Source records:
⁂
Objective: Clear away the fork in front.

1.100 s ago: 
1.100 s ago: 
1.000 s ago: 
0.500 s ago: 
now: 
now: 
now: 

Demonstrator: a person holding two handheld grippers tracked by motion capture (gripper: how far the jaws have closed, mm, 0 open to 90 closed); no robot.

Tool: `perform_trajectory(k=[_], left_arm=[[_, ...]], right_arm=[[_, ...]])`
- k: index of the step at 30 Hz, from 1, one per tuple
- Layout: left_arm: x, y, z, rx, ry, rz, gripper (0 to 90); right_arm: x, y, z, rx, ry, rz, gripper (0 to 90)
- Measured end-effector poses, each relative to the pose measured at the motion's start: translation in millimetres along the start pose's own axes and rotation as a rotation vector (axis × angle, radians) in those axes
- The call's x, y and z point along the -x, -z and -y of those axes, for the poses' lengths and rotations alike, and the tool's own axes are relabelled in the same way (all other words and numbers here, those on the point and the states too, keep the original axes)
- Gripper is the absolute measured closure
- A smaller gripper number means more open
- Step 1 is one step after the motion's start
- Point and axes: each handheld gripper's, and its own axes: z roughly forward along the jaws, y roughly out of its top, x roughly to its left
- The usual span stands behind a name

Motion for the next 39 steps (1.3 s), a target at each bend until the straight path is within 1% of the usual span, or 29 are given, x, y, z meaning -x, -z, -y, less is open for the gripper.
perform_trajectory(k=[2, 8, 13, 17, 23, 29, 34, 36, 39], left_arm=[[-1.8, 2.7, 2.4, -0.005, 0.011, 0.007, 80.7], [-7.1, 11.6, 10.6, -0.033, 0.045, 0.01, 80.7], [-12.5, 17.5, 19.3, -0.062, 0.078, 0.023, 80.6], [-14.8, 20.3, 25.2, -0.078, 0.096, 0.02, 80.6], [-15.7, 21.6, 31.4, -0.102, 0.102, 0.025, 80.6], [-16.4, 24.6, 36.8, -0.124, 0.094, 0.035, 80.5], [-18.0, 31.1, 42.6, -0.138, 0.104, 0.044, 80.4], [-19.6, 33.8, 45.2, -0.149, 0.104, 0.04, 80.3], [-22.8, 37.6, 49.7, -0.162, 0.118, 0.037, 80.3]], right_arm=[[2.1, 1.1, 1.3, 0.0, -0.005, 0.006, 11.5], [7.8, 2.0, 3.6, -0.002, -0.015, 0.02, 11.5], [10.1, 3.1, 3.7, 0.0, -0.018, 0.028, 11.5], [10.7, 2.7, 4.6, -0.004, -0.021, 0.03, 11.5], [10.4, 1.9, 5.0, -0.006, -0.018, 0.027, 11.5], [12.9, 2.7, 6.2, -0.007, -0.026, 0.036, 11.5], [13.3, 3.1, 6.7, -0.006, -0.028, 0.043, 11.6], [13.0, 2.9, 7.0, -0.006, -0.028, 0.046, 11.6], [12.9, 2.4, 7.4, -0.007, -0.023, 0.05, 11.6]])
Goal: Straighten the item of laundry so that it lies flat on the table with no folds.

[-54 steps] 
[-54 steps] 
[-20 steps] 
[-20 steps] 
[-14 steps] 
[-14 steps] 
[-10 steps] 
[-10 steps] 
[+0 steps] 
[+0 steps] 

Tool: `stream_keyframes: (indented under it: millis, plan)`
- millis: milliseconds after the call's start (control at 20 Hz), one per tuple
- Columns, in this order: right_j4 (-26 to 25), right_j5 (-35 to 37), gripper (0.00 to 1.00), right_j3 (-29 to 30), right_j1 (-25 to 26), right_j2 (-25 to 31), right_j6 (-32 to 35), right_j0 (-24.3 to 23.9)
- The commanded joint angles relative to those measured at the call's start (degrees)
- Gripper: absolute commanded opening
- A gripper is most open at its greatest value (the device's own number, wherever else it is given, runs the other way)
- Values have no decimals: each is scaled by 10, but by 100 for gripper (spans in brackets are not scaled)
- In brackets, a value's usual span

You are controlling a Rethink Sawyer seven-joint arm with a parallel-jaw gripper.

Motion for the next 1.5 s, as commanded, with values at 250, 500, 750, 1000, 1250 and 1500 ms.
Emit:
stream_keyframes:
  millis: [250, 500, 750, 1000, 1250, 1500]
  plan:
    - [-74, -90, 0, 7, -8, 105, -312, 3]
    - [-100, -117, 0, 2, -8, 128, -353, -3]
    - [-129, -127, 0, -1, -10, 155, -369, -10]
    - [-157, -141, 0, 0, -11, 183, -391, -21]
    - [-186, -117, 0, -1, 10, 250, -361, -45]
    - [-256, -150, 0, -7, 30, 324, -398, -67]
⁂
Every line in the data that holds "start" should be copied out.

- Measured end-effector poses, each relative to the pose measured at the motion's start: translation in millimetres along the start pose's own axes and rotation as a rotation vector (axis × angle, radians) in those axes
- Step 1 is one step after the motion's start
- millis: milliseconds after the call's start (control at 20 Hz), one per tuple
- The commanded joint angles relative to those measured at the call's start (degrees)

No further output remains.